Problem :: Will you write out the data exactly, excluding every picture?

Supplied material ::
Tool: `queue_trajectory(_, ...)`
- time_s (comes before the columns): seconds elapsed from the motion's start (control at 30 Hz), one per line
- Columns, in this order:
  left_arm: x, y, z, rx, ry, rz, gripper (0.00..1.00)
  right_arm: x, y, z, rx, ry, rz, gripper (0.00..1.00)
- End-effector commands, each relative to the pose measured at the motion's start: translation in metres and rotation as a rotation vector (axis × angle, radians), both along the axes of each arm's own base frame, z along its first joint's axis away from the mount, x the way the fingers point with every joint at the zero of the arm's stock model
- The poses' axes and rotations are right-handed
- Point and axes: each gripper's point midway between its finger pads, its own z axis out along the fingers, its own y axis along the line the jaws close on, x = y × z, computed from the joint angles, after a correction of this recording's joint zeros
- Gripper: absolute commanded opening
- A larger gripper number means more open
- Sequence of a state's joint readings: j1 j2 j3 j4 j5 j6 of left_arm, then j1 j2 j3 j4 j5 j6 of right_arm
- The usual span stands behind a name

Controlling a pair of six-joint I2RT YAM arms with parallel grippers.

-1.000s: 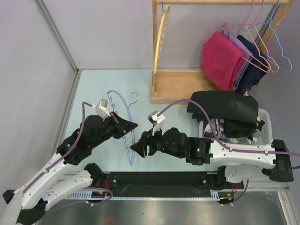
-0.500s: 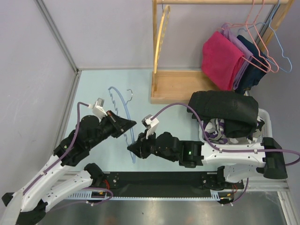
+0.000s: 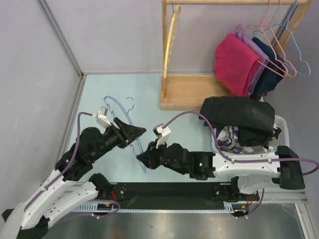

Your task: Remove the trousers from the hanger

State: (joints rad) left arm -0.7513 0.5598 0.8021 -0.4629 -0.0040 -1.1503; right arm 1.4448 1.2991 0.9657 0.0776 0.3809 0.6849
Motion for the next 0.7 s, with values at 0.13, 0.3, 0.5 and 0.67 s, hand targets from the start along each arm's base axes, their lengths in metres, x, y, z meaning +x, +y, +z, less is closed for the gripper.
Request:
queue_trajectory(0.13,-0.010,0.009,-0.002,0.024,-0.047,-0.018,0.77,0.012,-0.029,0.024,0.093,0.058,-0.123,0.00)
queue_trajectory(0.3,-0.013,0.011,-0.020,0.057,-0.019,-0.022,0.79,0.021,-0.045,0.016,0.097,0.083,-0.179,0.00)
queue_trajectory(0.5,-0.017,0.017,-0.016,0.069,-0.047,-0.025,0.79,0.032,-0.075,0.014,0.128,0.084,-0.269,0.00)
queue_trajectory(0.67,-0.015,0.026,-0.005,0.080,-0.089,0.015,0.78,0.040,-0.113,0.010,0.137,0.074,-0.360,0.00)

Expected output ::
Tool: `queue_trajectory(_, ...)`
- time_s (comes before the columns): seconds elapsed from the motion's start (control at 30 Hz), one per line
- Columns, in this order:
  left_arm: x, y, z, rx, ry, rz, gripper (0.00..1.00)
  right_arm: x, y, z, rx, ry, rz, gripper (0.00..1.00)
- End-effector commands, each relative to the pose measured at the motion's start: translation in metres and rotation as a rotation vector (axis × angle, radians), both along the axes of each arm's own base frame, z along its first joint's axis away from the mount, x the way the fingers point with every joint at the zero of the arm's stock model
- The poses' axes and rotations are right-handed
- Point and axes: each gripper's point midway between its finger pads, its own z axis out along the fingers, its own y axis along the line the jaws close on, x = y × z, computed from the joint angles, after a correction of this recording's joint zeros
- Gripper: absolute commanded opening
- A larger gripper number means more open
- Sequence of a state's joint readings: j1 j2 j3 j4 j5 j6 of left_arm, then j1 j2 j3 j4 j5 j6 of right_arm
- The usual span stands behind a name

Controlling a pair of six-joint I2RT YAM arms with parallel grippers.

-1.000s: 
-0.500s: 
+0.000s: 

Your task: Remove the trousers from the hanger

State: (joints rad) left arm -0.7513 0.5598 0.8021 -0.4629 -0.0040 -1.1503; right arm 1.4448 1.2991 0.9657 0.0776 0.3809 0.6849
Motion for the next 0.7 s, with values at 0.13, 0.3, 0.5 and 0.67 s, hand targets from the start along each arm's base axes, their lengths in metres, x, y, z meaning +x, +y, +z, less is closed for the gripper.
Request:
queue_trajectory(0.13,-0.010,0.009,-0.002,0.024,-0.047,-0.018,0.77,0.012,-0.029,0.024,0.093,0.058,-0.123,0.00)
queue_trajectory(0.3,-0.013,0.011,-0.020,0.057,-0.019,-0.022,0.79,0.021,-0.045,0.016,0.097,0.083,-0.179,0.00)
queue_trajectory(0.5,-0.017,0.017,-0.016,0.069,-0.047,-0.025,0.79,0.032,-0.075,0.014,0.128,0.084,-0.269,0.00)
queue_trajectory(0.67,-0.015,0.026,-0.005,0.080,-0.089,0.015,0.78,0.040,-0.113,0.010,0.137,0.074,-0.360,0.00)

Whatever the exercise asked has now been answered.